What is needed:
Although the data below contains pictures, please reproduce only its words, exactly.

Given material:

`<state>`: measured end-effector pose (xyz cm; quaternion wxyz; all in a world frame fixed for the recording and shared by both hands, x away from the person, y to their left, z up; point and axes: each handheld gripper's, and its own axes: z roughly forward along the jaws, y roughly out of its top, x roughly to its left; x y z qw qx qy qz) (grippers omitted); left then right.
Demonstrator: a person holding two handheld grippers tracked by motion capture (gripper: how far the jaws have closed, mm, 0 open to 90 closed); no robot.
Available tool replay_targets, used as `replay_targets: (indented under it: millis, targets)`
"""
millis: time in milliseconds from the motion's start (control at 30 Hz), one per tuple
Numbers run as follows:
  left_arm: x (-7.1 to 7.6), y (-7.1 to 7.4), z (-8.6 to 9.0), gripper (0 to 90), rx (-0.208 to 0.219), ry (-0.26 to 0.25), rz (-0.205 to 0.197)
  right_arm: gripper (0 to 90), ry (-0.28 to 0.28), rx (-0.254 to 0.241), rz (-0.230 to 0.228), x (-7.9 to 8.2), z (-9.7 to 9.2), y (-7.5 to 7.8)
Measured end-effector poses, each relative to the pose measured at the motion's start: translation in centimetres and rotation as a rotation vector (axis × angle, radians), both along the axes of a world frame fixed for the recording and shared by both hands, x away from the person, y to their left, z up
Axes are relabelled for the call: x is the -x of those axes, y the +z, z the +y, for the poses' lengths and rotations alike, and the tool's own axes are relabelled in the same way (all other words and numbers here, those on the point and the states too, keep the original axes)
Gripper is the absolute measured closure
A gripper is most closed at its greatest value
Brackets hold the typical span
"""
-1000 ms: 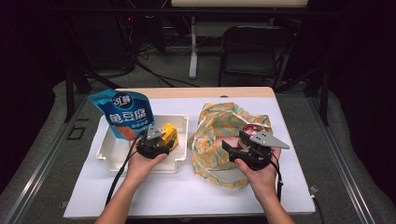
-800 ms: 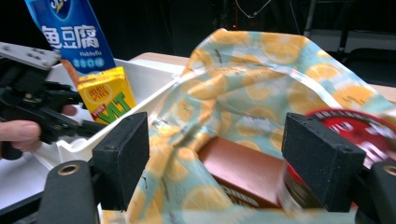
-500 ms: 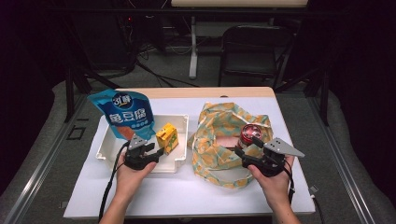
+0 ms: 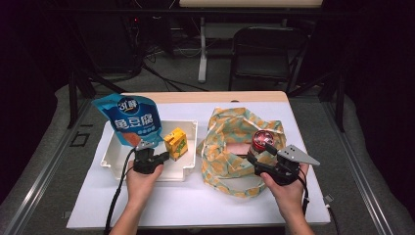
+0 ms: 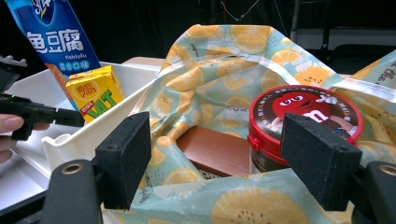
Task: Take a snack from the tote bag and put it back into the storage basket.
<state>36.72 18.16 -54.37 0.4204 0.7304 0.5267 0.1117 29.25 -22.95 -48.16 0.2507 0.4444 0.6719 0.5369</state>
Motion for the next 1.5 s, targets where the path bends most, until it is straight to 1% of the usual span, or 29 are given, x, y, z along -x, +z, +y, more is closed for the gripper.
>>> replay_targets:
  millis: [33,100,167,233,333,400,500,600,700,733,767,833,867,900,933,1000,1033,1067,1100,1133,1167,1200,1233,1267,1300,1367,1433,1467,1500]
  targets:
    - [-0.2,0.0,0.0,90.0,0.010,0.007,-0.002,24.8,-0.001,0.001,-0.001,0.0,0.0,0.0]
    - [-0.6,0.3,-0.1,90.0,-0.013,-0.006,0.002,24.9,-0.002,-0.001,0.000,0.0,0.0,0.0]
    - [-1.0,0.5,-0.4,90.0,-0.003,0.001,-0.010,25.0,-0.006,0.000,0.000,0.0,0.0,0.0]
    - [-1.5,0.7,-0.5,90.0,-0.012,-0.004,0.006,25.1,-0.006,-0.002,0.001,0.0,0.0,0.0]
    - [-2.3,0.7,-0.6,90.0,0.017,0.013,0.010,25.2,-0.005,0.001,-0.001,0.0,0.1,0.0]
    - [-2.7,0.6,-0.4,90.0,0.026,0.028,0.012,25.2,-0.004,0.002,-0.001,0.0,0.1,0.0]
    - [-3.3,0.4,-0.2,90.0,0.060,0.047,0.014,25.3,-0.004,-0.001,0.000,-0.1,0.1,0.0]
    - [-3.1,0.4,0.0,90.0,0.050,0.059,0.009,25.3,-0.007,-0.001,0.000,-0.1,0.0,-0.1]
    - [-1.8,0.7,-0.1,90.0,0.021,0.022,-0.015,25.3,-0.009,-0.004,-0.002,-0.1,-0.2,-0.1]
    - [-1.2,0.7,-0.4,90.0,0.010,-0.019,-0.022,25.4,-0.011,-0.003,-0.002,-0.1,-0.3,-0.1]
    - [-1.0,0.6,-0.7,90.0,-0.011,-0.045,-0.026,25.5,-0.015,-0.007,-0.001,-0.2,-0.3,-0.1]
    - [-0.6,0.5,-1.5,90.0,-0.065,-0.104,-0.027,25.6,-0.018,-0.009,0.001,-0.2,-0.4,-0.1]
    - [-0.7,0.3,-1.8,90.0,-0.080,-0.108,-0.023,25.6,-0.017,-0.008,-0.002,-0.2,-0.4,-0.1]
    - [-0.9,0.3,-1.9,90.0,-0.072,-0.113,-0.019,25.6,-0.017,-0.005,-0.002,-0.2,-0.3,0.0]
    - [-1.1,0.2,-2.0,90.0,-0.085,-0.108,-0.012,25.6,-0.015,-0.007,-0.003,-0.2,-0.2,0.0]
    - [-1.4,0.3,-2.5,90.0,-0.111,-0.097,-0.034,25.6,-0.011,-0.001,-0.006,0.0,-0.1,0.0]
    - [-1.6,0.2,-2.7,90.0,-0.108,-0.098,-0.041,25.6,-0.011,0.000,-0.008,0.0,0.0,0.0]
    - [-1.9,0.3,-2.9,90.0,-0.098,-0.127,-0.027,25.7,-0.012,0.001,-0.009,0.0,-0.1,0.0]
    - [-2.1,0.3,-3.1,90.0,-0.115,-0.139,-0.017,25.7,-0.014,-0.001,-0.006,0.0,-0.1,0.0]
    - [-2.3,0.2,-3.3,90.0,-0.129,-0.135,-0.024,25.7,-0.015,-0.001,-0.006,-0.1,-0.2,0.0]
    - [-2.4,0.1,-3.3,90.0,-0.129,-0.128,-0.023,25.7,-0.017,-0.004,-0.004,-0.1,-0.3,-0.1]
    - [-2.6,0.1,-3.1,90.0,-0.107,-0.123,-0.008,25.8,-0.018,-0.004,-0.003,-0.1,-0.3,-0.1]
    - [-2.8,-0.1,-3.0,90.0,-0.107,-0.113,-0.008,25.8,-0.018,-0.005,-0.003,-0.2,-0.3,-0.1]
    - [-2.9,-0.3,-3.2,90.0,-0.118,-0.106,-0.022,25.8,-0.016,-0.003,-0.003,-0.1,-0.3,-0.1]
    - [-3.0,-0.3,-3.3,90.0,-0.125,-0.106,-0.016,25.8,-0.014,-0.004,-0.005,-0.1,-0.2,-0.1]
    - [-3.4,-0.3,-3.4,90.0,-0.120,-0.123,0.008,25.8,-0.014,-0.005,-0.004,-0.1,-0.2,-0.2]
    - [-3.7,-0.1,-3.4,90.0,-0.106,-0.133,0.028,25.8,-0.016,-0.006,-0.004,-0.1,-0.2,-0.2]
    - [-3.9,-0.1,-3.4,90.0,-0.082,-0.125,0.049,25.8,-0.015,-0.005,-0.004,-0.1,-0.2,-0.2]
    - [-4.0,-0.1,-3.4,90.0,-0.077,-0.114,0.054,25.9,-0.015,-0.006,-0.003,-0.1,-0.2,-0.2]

Answer to the problem:
`<state>`: measured end-effector pose (xyz cm; quaternion wxyz; all in a world frame fixed for the recording and shared by both hands, x away from the person, y to their left, z up; point and axes: each handheld gripper's, and its own axes: z roughly forward along the jaws, y roughly out of its top, x roughly to its left; x y z qw qx qy qz) (grippers omitted); left then right.
Demonstrator: a person holding two handheld grippers tracked by motion capture (gripper: how far the jaws have closed, mm, 0 open to 90 closed); no robot.
Available tool replay_targets, used as `replay_targets: (indented under it: millis, targets)`
"""
millis: time in milliseconds from the motion's start (control at 30 Hz), one per tuple
Numbers run as follows:
  left_arm: x (-7.1 to 7.6), y (-7.1 to 7.4), z (-8.6 to 9.0), gripper (0 to 90), rx (-0.208 to 0.219), ry (-0.26 to 0.25), rz (-0.205 to 0.197)
  right_arm: gripper (0 to 90), ry (-0.28 to 0.28), rx (-0.254 to 0.241), rz (-0.230 to 0.228), x (-7.9 to 8.2), z (-9.7 to 9.2), y (-7.5 to 7.8)
Measured end-effector poses, each relative to the pose measured at the motion's start: translation in centimetres and rotation as a rotation vector (axis × angle, radians), both along the axes of a world frame fixed for the recording and shared by both hands, x away from the person, y to their left, z up
Axes are relabelled for the call: x is the -x of those axes, y the +z, z the +y, for the poses' lengths and rotations alike, and the tool's own axes are relabelled in the same way (all other words and numbers here, those on the point and the states too, keep the original axes)
Gripper is the absolute measured closure
A gripper is most closed at its greatest value
Brackets hold the typical span
"""
-1000 ms: 
-800 ms: 
-500 ms: 
+0 ms: 
+0 ms: 
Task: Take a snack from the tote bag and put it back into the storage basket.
<state>36.72 18.16 -54.37 0.4204 0.7304 0.5267 0.1117 29.25 -22.95 -48.16 0.2507 0.4444 0.6719 0.5369</state>
Motion for the next 1.5 s, targets where the path bends most, until it is straight to 1% of the usual span, or 29 are given, x, y, z along -x, +z, +y, more is closed for the gripper.
>>> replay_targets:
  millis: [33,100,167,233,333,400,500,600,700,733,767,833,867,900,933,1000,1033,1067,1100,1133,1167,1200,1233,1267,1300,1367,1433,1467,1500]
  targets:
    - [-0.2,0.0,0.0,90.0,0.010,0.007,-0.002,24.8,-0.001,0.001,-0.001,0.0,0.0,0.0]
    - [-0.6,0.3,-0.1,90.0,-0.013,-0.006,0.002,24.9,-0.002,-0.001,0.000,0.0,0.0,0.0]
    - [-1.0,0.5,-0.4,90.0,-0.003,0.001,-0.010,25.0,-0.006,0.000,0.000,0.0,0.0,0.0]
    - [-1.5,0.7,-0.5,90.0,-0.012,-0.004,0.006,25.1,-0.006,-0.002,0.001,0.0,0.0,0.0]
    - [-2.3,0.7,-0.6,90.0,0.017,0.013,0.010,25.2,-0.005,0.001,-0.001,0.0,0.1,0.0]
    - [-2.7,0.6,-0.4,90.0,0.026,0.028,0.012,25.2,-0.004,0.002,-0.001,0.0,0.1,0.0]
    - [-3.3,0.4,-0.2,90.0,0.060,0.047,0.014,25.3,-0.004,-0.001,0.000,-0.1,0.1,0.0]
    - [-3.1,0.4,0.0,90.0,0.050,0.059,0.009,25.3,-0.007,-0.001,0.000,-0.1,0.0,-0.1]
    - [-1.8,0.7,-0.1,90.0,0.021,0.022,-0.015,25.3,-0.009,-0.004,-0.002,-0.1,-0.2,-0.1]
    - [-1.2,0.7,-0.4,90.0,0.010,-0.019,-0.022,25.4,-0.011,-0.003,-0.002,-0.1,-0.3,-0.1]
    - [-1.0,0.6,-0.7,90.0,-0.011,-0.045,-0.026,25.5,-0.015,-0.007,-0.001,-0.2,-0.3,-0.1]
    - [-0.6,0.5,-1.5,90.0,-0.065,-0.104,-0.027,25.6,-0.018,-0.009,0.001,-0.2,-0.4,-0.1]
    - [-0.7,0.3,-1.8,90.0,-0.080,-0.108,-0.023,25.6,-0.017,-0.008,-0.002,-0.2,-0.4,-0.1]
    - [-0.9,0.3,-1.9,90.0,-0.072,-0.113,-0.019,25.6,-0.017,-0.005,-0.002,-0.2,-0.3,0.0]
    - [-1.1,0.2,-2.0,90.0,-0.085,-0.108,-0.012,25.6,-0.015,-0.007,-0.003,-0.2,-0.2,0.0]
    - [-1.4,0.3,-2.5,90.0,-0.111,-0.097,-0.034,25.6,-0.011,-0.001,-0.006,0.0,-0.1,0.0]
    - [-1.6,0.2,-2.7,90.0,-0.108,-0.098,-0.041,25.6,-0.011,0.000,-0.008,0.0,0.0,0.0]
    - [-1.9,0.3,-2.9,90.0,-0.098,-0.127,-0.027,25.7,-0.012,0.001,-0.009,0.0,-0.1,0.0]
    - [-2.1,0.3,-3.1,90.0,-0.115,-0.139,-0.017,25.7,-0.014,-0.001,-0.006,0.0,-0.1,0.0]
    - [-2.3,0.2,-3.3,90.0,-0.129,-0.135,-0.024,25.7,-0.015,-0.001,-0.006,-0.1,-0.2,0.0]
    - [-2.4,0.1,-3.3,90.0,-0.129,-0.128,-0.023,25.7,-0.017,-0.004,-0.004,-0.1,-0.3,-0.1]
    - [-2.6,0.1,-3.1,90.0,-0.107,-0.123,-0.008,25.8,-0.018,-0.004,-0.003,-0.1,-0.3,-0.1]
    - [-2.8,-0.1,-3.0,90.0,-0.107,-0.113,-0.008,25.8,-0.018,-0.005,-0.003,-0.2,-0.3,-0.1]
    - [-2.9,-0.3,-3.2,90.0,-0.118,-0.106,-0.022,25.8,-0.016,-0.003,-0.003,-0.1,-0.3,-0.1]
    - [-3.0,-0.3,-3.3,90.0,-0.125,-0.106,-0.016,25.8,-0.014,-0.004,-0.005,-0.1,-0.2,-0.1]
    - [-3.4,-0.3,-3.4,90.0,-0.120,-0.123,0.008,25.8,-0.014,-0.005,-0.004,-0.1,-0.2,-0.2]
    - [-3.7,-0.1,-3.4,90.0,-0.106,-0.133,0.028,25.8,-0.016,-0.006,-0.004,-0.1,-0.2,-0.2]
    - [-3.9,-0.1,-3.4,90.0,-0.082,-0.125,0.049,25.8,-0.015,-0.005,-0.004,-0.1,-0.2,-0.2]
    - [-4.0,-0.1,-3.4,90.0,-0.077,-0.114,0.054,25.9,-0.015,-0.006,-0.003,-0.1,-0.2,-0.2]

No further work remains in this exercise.